I see that the following has emerged as a pattern:

  1. Full refresh (quarterly / bi-annual) - includes new raw data, potentially raw schema changes, ETL scripts and OMOP CDM schema upgrades, OMOP vocab. updates: create a new OMOP CDM instance.

  2. Light refresh (monthly) - includes only updated OMOP vocabs and data updates but without raw data schema changes: perform refresh in existing schema.

Also, the pattern is to keep at least two instances of data - latest version and minus one. For example Q2, 2018 and Q1, 2018.

Please let me know how you tackle this problem in your organization.

@Christian_Reich, @mvanzandt - would we consider this to be the THEMIS topic?

(Steve Patterson ) #2

@gregk - Did this perhaps get answered privately or in another thread? I’m interested in what others are doing with refreshes/versioning.


(Ajit Londhe) #3

@rtmill and I were just speaking about this during the DQ tutorial. We feel there should be a standard OHDSI way to tag CDM versions, rather than rely upon sites to handle this with their own method. If we have a standard versioning/lineage model, we can more easily establish features in Achilles or Atlas to compare source version n-1 against source version n.

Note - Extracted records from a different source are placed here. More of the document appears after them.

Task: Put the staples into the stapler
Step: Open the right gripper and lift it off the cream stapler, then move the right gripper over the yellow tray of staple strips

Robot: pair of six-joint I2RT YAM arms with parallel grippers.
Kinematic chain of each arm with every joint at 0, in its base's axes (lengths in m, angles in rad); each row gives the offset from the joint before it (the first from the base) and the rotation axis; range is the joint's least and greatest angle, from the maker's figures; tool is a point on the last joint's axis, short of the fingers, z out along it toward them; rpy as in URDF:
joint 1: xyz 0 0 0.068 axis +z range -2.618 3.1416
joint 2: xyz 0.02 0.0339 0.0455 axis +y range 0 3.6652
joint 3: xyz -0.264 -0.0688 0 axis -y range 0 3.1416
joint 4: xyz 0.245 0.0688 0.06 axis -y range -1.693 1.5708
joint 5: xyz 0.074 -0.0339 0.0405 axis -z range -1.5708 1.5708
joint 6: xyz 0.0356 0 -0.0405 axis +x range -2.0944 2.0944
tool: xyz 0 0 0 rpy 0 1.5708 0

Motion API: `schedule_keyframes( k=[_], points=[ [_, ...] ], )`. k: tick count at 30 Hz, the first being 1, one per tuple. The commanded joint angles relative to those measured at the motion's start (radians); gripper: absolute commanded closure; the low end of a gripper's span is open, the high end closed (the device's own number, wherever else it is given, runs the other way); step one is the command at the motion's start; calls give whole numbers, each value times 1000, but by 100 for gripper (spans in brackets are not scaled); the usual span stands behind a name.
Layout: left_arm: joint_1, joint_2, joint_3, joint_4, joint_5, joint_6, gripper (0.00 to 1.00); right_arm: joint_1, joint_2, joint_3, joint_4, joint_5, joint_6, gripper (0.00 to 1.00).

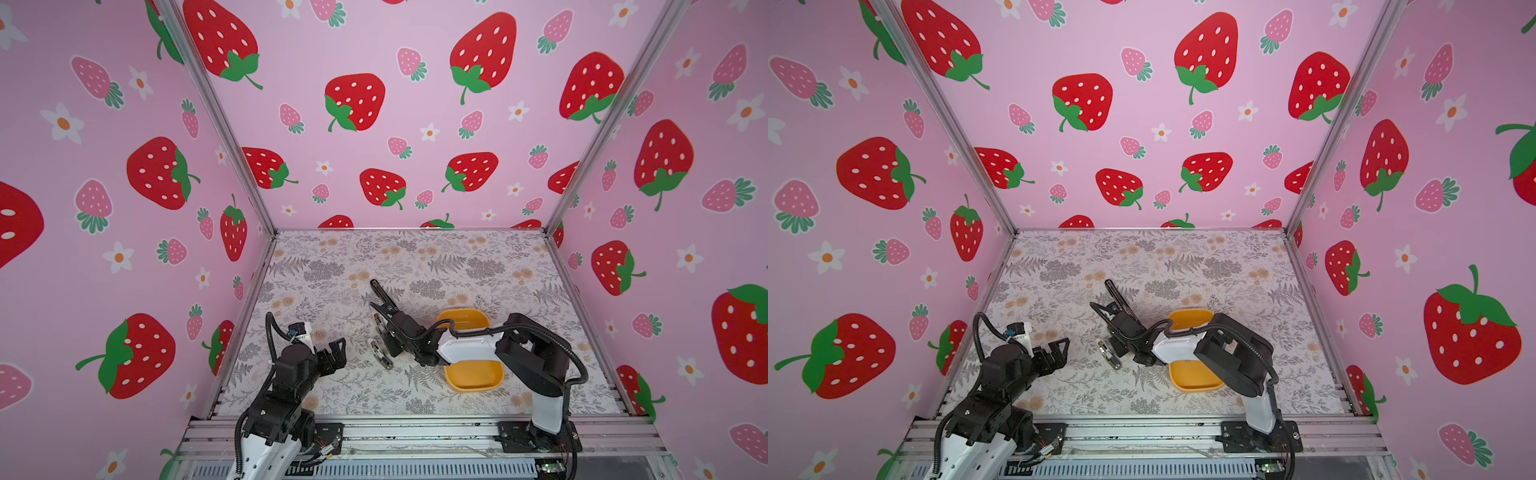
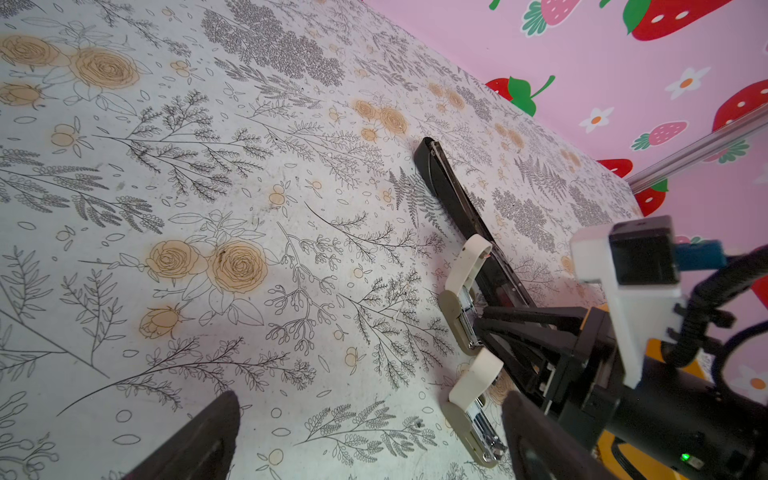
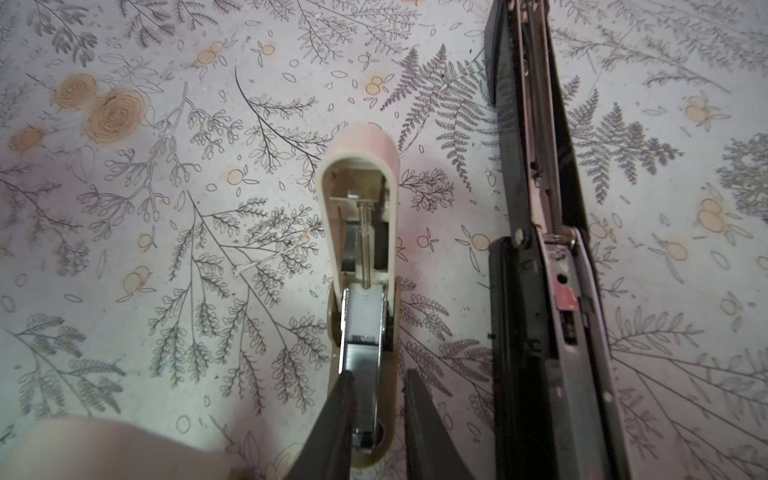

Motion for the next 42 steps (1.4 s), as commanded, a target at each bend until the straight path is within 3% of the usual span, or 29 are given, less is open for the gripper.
schedule_keyframes(
  k=[1,9,16,20,26,35,38,42],
  points=[
    [-5,-1,-8,15,-14,-2,0,-7,26,23,-41,-10,21,77],
    [-5,-2,-9,17,-13,-3,1,-14,28,46,-66,-14,13,79],
    [-5,1,-9,18,-14,-3,1,-13,-62,42,-90,-4,-2,80],
    [-5,3,-9,18,-14,-2,0,-6,-192,-26,-106,32,8,80],
    [-6,-7,-9,14,-15,-3,0,0,-510,-227,-169,132,72,80],
    [-7,-46,-12,-6,-22,-6,0,-25,-893,-375,-543,228,182,80],
    [-6,-59,-12,-11,-20,-6,0,-83,-925,-417,-600,188,197,79],
    [-7,-62,-12,-16,-18,-5,0,-195,-900,-473,-572,52,179,79]
  ],
)
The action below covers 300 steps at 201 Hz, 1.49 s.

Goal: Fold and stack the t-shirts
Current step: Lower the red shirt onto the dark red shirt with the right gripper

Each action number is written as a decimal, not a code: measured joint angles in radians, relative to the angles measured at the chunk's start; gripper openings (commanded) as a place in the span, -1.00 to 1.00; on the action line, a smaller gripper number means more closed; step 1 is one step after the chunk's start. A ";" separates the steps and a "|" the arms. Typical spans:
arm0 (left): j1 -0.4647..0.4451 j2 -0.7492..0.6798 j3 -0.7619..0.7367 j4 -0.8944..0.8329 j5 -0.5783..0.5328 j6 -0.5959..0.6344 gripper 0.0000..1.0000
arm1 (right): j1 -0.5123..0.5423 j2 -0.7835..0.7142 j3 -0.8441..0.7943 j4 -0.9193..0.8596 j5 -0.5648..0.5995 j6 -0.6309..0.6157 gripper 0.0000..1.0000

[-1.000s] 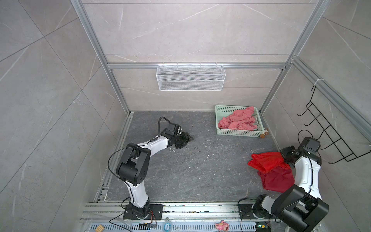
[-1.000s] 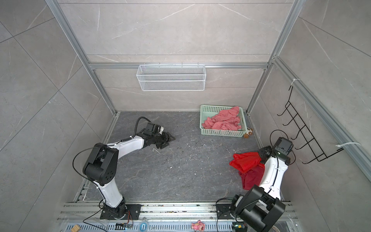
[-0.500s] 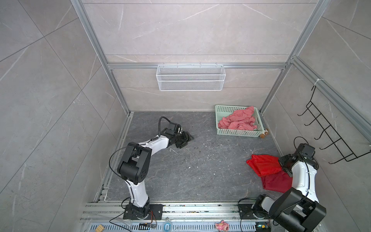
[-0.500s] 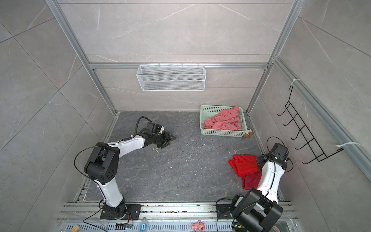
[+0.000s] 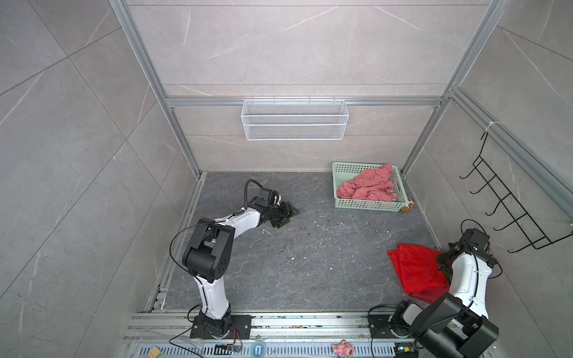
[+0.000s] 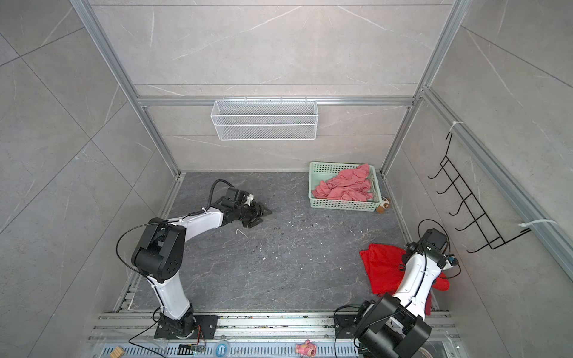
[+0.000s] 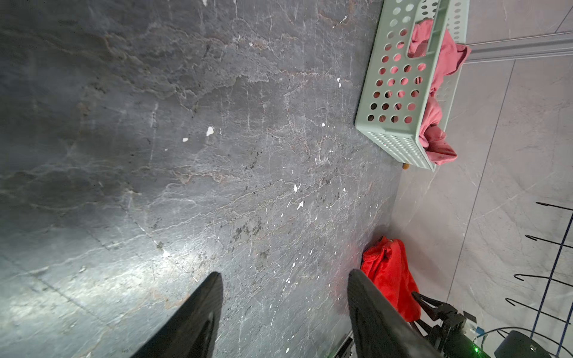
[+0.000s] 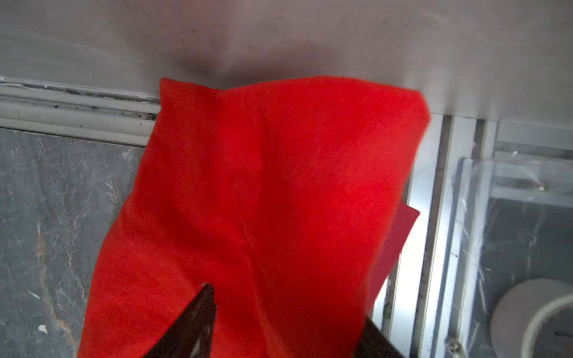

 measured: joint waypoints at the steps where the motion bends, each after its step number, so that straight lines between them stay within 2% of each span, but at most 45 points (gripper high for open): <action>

In Janssen, we have a load_id field that is fulfilled with a unique id and is tagged for every new database we build. This load_id then corresponds to a row in the load table, which has foreign keys to a vendor and a vendor_schema table.

This approach allows us to link versions of a specific vendor’s specific database product together. Additionally, it helps us with our study protocols and manuscripts, as we always know which exact CDM build(s) was used to create that result.

I think we should add a unique key approach to the CDM, specifically in the Metadata schema that we are designing. As part of the design proposal, we have a standard concept for “CDM Load Id” that would be used to represent the fact that you are storing the CDM Load Id. As a new THEMIS convention, everyone should store a record in the metadata schema with that standard concept and the id’s value.

Further, perhaps as part of the WebAPI repository, a source lineage table or tables could be added that can help with linking CDM versions together, so that we could show some useful DQ trending information about multiple versions.